Nasce un’app per dare e ricevere abbracci. Siamo arrivati a questo?

La tecnologia unisce. Grazie ai social network, alle app di messaggistica, ai forum, abbiamo la possibilità di comunicare con amici e parenti lontani e di conoscere gente che ha le nostre stesse passioni, ovunque nel mondo. La tecnologia separa. In un mondo iperconnesso, ci ritroviamo spesso soli, anzi ci isoliamo volontariamente davanti allo schermo di un device. Due facce di una stessa medaglia.

Eppure la solitudine da smartphone diventa preoccupante quando si nutre il proprio ego a suon di selfie e di follower, quando rappresenta un ostacolo nell’allacciare relazioni dal vivo, quando mancano gli abbracci. A proposito di abbracci, è anche preoccupante il fatto che si debbano elemosinare tecnologicamente. Ma esiste una app per ogni cosa, quindi perché non crearne una per chiedere un abbraccio? Si chiama Hug me app e non a torto è stata inserita nella lista delle app più strane del 2014 secondo la CNN.

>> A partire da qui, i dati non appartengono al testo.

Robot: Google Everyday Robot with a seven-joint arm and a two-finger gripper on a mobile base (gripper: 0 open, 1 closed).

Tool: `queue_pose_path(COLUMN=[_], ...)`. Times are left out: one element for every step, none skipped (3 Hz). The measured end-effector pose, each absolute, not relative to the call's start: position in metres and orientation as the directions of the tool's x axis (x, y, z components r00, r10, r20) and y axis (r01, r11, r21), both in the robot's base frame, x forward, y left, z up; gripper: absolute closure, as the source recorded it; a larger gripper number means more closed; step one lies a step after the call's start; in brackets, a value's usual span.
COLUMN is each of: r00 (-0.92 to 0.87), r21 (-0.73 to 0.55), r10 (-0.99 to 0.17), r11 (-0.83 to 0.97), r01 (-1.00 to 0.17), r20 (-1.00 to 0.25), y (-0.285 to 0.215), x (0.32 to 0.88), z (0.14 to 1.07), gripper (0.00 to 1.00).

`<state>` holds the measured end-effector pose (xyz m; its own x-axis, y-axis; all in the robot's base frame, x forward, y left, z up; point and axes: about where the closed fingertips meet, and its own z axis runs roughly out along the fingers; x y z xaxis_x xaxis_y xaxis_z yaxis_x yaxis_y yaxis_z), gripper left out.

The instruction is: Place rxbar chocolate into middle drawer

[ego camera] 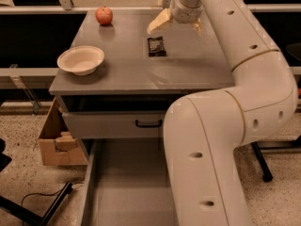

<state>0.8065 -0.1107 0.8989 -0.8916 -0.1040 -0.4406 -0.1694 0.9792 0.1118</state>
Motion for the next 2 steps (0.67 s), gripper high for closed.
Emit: queue_pose_path(r00=[-0.876,-0.862], r21=[0.086,0.029], r10=[-0.105,-0.148], r11=[0.983,0.982], r01=[-0.165,-0.185], r20=[-0.472,-0.485], y=[-0.09,-0.068], x=[0.822,0.844], z=[0.904,0.885], gripper=[0.0,0.0])
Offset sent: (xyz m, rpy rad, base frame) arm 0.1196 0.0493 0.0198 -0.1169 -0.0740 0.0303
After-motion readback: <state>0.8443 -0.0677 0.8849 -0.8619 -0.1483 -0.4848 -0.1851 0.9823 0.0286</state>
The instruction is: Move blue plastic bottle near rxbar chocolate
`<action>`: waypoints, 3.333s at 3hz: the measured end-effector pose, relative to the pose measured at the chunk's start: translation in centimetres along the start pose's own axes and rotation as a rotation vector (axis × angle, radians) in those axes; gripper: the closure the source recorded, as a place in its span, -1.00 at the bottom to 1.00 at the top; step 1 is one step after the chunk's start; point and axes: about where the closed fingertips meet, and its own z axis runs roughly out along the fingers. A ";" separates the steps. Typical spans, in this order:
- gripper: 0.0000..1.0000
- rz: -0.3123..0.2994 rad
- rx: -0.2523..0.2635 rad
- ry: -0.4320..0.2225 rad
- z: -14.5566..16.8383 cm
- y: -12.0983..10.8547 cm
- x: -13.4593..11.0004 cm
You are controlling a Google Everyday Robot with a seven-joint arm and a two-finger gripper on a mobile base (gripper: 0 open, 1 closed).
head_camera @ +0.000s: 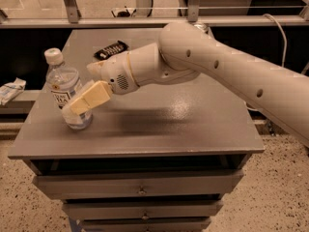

Scaricando l’applicazione e creando il proprio profilo si potranno ricercare gli utenti nelle vicinanze (in una distanza massima di 300 km) che hanno bisogno di un abbraccio o che sono disponibili a darlo. Hug me app consente anche dispensare abbracci virtuali a chiunque nel mondo attraverso la modalità di selezione casuale shuffle. Non può mancare ovviamente la chat per comunicare con gli utenti, perché non vuoi fare due chiacchiere prima di abbracciare uno sconosciuto.

L’idea, carina e inquietante al tempo stesso, è nata a Stefy Bau, co-fondatrice, durante un viaggio di lavoro. “Avevo ricevuto una bella notizia, ma ero da sola e tutti quelli che mi stavano intorno avevano la testa china sul proprio smartphone! Risultato? Non ho potuto condividere la mia gioia con nessuno e ho iniziato a pensare come invertire una rotta di tendenza: la tecnologia deve unire, non dividere”. Come non essere d’accordo con lei?

Tuttavia, non so perché, a un abbraccio, virtuale o reale che sia, di uno sconosciuto preferisco quello dei miei cari, o se loro non sono disponibili fisicamente in quel momento mi accontenterei di sentire la loro voce. E voi che ne pensate?